As of December 2022, the station has a weekly audience of 239,000 listeners according to RAJAR.

Background
Lincs FM commenced broadcasting from studios at Witham Park in Lincoln on 1 March 1992. It was part of the wider Lincs FM Group of eight radio stations.

In March 2019, it was announced that the radio station and its sister stations had been bought by Bauer Media for an undisclosed sum.

Programming
Most output is produced locally at the station's Lincoln studios.
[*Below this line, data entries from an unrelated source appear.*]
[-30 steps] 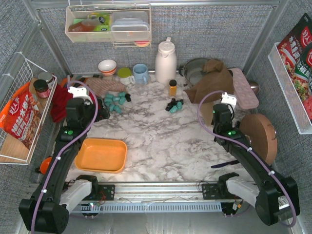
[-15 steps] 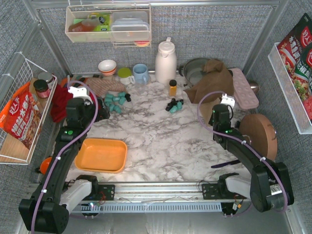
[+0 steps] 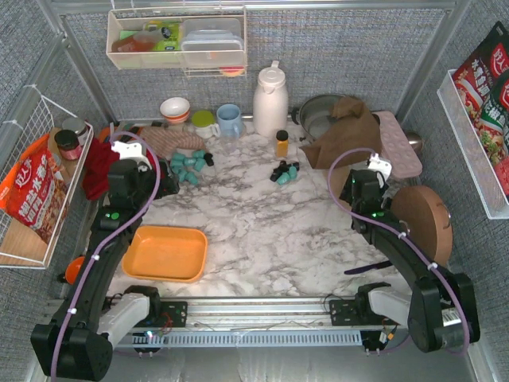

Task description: Mix the coffee capsules in the storage basket

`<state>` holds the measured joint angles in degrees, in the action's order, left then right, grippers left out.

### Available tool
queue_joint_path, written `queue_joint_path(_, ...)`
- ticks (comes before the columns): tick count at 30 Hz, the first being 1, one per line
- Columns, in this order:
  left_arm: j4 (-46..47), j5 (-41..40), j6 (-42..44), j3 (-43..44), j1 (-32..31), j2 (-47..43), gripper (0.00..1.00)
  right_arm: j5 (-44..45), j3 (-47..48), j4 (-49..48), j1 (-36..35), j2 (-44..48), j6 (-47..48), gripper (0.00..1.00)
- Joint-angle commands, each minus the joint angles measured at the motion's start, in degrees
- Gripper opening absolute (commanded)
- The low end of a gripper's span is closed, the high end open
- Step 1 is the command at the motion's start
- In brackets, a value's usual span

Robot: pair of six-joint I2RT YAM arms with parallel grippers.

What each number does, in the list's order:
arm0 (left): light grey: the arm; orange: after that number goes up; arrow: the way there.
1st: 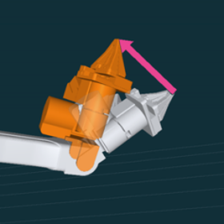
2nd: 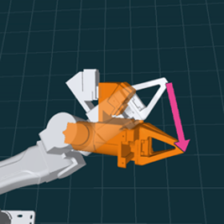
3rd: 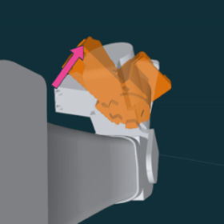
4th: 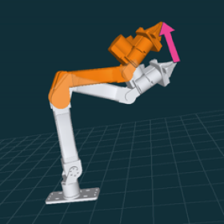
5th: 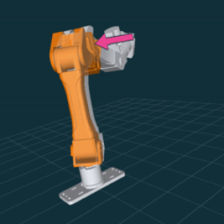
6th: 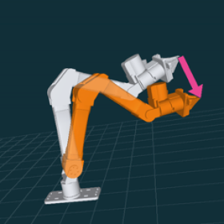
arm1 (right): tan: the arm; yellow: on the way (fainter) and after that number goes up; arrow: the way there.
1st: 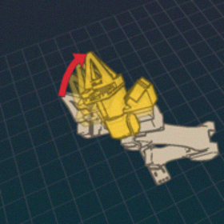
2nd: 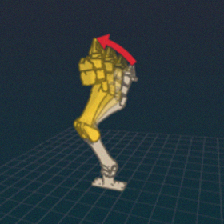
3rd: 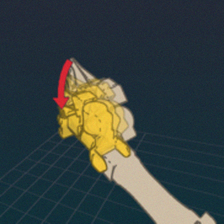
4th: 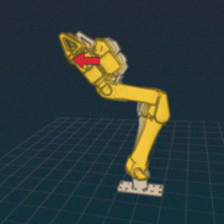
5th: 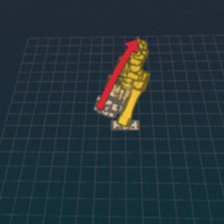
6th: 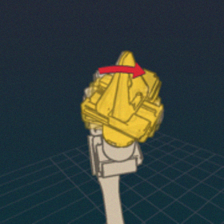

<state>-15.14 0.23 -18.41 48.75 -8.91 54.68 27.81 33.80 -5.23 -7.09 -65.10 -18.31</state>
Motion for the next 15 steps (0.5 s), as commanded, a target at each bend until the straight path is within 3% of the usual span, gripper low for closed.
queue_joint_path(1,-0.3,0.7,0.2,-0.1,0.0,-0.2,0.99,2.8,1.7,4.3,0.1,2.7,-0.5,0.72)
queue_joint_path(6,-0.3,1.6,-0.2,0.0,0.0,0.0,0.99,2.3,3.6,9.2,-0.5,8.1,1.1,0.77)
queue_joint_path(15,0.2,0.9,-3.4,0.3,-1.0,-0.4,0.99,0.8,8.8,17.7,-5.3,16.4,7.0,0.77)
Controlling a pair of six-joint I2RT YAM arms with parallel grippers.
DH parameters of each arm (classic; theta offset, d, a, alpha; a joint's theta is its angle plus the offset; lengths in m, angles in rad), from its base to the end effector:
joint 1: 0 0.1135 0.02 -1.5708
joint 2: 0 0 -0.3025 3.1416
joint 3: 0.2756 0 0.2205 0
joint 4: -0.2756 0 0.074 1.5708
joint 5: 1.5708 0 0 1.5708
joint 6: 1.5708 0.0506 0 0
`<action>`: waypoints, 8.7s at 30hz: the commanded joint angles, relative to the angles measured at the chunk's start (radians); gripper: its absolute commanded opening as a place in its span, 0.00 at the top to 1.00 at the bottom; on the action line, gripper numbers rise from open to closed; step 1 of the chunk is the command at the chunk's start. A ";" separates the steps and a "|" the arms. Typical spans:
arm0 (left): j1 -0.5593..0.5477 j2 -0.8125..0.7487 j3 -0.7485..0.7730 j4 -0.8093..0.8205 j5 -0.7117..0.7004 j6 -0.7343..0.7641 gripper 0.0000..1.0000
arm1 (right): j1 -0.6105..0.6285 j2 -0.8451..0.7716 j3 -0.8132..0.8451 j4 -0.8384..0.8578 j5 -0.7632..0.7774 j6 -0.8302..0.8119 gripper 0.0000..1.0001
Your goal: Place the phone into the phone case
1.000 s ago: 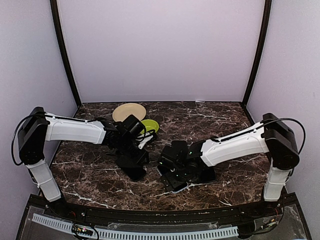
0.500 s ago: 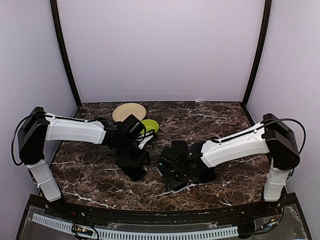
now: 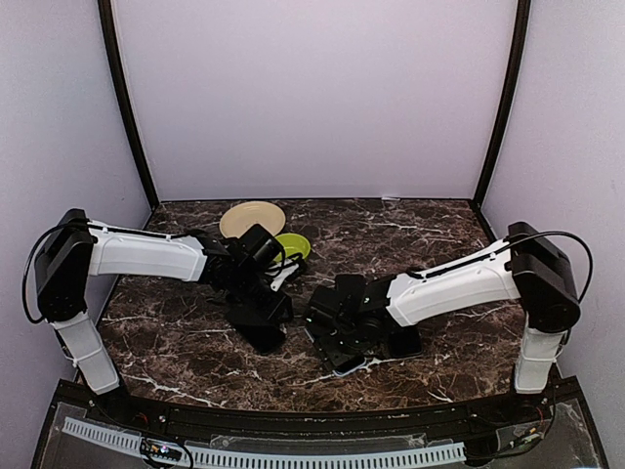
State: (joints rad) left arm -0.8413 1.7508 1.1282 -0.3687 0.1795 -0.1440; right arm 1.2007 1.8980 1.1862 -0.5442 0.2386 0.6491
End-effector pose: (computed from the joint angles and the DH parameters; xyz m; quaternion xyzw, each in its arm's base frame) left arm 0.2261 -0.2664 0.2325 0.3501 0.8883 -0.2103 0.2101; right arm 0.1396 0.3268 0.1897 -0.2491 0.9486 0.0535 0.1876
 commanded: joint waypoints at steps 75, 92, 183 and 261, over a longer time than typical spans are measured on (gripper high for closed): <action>-0.007 -0.111 -0.321 0.716 0.316 0.307 0.93 | -0.349 -0.344 -0.130 0.314 -0.763 -0.872 0.26; -0.007 -0.080 -0.307 0.751 0.383 0.294 0.95 | -0.347 -0.261 -0.112 0.361 -0.883 -0.925 1.00; -0.114 -0.557 -0.437 0.809 0.280 0.129 0.53 | -0.316 -0.551 -0.081 0.690 -1.131 -0.518 1.00; 0.014 -0.333 -0.311 0.305 -0.316 -0.201 0.38 | -0.348 0.075 0.228 0.008 -0.213 -0.368 0.55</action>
State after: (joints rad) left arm -0.8310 1.4284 0.7868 -0.0307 -0.1246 -0.3622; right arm 0.8120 2.0174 1.3849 -0.4725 -0.2451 0.2932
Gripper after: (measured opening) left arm 0.621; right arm 0.450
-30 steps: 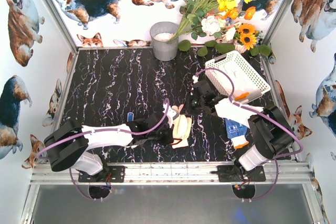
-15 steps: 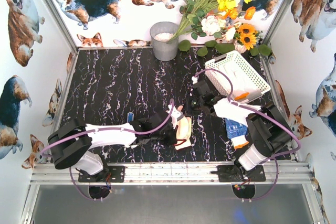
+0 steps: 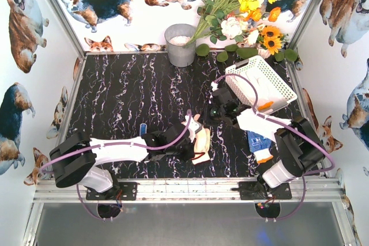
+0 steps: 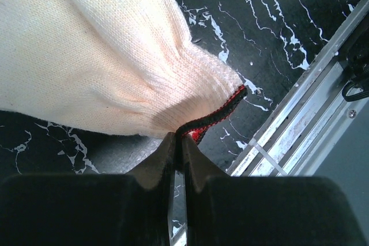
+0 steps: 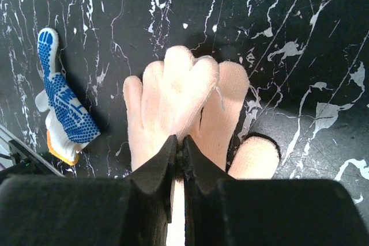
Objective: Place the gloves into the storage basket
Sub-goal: Pair the glove with the glove.
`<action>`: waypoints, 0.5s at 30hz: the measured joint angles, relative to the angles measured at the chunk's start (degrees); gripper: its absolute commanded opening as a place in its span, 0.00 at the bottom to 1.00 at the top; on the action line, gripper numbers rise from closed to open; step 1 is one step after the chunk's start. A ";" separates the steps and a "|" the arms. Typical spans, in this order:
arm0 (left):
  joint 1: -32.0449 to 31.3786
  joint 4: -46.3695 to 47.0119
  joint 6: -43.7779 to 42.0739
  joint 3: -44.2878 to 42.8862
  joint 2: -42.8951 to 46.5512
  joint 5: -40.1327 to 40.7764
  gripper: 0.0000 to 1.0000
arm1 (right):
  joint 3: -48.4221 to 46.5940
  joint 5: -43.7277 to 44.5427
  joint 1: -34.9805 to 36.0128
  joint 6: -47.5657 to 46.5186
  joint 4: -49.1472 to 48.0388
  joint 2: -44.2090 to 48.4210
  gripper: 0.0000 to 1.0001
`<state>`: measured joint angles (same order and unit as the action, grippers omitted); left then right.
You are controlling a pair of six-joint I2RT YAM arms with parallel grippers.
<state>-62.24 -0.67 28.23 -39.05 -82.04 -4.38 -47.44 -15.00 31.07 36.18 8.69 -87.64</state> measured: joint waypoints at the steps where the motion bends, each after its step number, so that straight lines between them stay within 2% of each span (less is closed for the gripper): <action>1: -0.13 -0.13 0.00 -0.13 0.00 0.22 0.00 | 0.00 -0.02 0.02 0.00 0.00 0.22 0.00; 15: -1.66 -1.95 -0.02 -2.12 -1.70 0.20 0.00 | 1.51 -0.37 0.02 0.11 -0.04 0.55 0.00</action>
<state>-63.90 -2.61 28.21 -41.17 -83.74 -4.19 -45.93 -15.38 31.09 36.29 8.64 -87.09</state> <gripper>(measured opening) 0.007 0.079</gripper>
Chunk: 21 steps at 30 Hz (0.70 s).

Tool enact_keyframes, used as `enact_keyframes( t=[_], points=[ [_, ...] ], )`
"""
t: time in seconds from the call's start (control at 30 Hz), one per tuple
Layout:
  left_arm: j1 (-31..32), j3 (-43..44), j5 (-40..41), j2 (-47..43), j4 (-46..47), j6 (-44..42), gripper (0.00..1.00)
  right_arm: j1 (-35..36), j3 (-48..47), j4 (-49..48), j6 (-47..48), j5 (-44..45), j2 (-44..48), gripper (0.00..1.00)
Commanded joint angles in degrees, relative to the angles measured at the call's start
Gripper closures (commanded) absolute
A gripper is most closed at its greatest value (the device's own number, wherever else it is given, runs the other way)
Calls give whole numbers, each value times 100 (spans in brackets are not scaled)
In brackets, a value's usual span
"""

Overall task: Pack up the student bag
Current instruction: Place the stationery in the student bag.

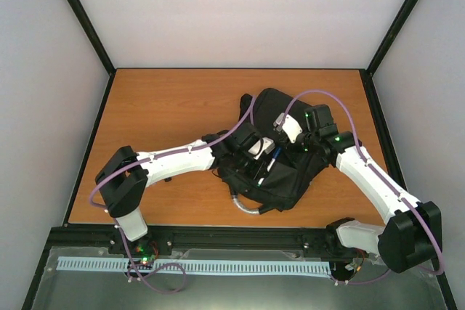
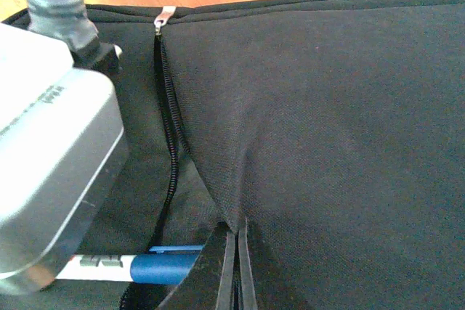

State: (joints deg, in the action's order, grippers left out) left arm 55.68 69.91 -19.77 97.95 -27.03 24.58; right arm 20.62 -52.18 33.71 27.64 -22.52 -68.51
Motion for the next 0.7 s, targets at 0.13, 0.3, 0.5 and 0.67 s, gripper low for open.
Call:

From February 2021, the station began to relay Bauer's networked Sunday afternoon programme The UK Chart Show, replacing the local chart previously broadcast in the slot.

Transmitters

The main transmitter 102.2 FM signal comes from the Belmont transmitting station. It also has lower-powered frequencies in Grantham, south of the town near the bypass, on 96.7 FM and Trent View Flats (near the John Leggott College) in Scunthorpe on 97.6 FM. Lincs FM can be clearly heard in northern Nottinghamshire and eastern South Yorkshire. The Belmont transmitter relays Digital One and in 2015 a local Lincolnshire multiplex was launched from the site. This operates on the old MXR frequency 12B. The Lincs FM Group broadcasting engineer is Andy Langford.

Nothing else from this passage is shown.